■ **Exercise material**:
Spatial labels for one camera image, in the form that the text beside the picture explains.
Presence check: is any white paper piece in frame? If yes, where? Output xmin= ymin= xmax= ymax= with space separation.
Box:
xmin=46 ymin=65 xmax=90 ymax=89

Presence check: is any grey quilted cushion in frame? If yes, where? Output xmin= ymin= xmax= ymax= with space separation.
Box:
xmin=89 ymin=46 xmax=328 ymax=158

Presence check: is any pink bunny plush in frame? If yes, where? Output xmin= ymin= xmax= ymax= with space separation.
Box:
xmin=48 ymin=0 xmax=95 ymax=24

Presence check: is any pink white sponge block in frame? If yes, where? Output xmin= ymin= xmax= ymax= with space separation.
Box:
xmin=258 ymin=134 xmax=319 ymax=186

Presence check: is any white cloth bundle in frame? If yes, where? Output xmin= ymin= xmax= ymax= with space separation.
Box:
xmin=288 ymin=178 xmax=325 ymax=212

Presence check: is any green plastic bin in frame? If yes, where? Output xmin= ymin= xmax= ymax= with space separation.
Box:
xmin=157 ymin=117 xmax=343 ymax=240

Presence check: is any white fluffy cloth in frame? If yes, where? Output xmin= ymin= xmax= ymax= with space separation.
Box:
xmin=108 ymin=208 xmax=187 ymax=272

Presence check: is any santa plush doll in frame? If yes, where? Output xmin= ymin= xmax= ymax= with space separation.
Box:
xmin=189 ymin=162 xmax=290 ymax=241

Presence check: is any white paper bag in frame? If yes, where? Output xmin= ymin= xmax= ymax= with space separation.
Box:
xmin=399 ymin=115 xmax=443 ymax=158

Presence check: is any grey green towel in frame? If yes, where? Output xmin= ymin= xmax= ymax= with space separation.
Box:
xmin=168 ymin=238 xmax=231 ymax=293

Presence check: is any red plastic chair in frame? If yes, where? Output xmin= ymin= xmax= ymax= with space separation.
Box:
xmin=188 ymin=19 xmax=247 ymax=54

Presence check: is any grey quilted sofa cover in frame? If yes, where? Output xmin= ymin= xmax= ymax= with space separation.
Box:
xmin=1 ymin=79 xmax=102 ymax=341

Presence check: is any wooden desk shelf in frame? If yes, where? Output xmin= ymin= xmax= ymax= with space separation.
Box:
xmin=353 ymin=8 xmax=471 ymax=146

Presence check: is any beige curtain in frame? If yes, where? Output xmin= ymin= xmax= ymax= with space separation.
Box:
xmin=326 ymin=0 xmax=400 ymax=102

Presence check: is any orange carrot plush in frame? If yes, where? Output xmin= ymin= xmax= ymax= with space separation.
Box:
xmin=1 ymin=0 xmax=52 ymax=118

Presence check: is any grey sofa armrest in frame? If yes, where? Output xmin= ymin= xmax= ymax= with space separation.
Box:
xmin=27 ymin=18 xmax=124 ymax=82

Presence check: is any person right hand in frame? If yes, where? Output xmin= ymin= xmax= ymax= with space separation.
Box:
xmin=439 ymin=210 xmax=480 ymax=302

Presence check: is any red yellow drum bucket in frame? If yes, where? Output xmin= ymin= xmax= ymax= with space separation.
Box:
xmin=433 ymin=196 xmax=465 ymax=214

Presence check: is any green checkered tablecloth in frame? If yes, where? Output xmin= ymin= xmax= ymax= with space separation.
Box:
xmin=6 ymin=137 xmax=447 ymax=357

■ **What you have to do**:
Copy out the entire listing again, word for word.

■ **Exercise response**:
Spatial labels for one camera image, in the form that the text beside the picture explains.
Presence check: is any white paper piece in frame? If yes, where? Output xmin= ymin= xmax= ymax= with space separation.
Box:
xmin=46 ymin=65 xmax=90 ymax=89

Presence check: is any grey quilted cushion in frame? If yes, where? Output xmin= ymin= xmax= ymax= with space separation.
Box:
xmin=89 ymin=46 xmax=328 ymax=158

Presence check: is any pink bunny plush in frame? If yes, where? Output xmin= ymin= xmax= ymax= with space separation.
Box:
xmin=48 ymin=0 xmax=95 ymax=24

Presence check: is any pink white sponge block in frame? If yes, where? Output xmin= ymin= xmax= ymax= with space separation.
Box:
xmin=258 ymin=134 xmax=319 ymax=186

Presence check: is any white cloth bundle in frame? If yes, where? Output xmin= ymin= xmax= ymax= with space separation.
Box:
xmin=288 ymin=178 xmax=325 ymax=212

Presence check: is any green plastic bin in frame? If yes, where? Output xmin= ymin= xmax= ymax= with space separation.
Box:
xmin=157 ymin=117 xmax=343 ymax=240

Presence check: is any white fluffy cloth in frame? If yes, where? Output xmin= ymin= xmax= ymax= with space separation.
Box:
xmin=108 ymin=208 xmax=187 ymax=272

Presence check: is any santa plush doll in frame? If yes, where? Output xmin= ymin= xmax= ymax= with space separation.
Box:
xmin=189 ymin=162 xmax=290 ymax=241

Presence check: is any white paper bag in frame? If yes, where? Output xmin= ymin= xmax= ymax= with space separation.
Box:
xmin=399 ymin=115 xmax=443 ymax=158

Presence check: is any grey green towel in frame? If yes, where? Output xmin= ymin= xmax= ymax= with space separation.
Box:
xmin=168 ymin=238 xmax=231 ymax=293

Presence check: is any red plastic chair in frame? If yes, where? Output xmin= ymin= xmax= ymax= with space separation.
Box:
xmin=188 ymin=19 xmax=247 ymax=54

Presence check: is any grey quilted sofa cover in frame? If yes, where? Output xmin= ymin= xmax= ymax= with space separation.
Box:
xmin=1 ymin=79 xmax=102 ymax=341

Presence check: is any wooden desk shelf in frame? If yes, where? Output xmin= ymin= xmax= ymax= with space separation.
Box:
xmin=353 ymin=8 xmax=471 ymax=146

Presence check: is any beige curtain in frame? If yes, where? Output xmin= ymin= xmax= ymax= with space separation.
Box:
xmin=326 ymin=0 xmax=400 ymax=102

Presence check: is any orange carrot plush in frame? If yes, where? Output xmin= ymin= xmax= ymax= with space separation.
Box:
xmin=1 ymin=0 xmax=52 ymax=118

Presence check: is any grey sofa armrest in frame? If yes, where? Output xmin= ymin= xmax= ymax= with space separation.
Box:
xmin=27 ymin=18 xmax=124 ymax=82

Presence check: is any person right hand in frame? If yes, where? Output xmin= ymin= xmax= ymax= with space separation.
Box:
xmin=439 ymin=210 xmax=480 ymax=302

Presence check: is any red yellow drum bucket in frame? If yes, where? Output xmin= ymin= xmax= ymax= with space separation.
Box:
xmin=433 ymin=196 xmax=465 ymax=214

Presence check: is any green checkered tablecloth in frame? If yes, where? Output xmin= ymin= xmax= ymax= with space separation.
Box:
xmin=6 ymin=137 xmax=447 ymax=357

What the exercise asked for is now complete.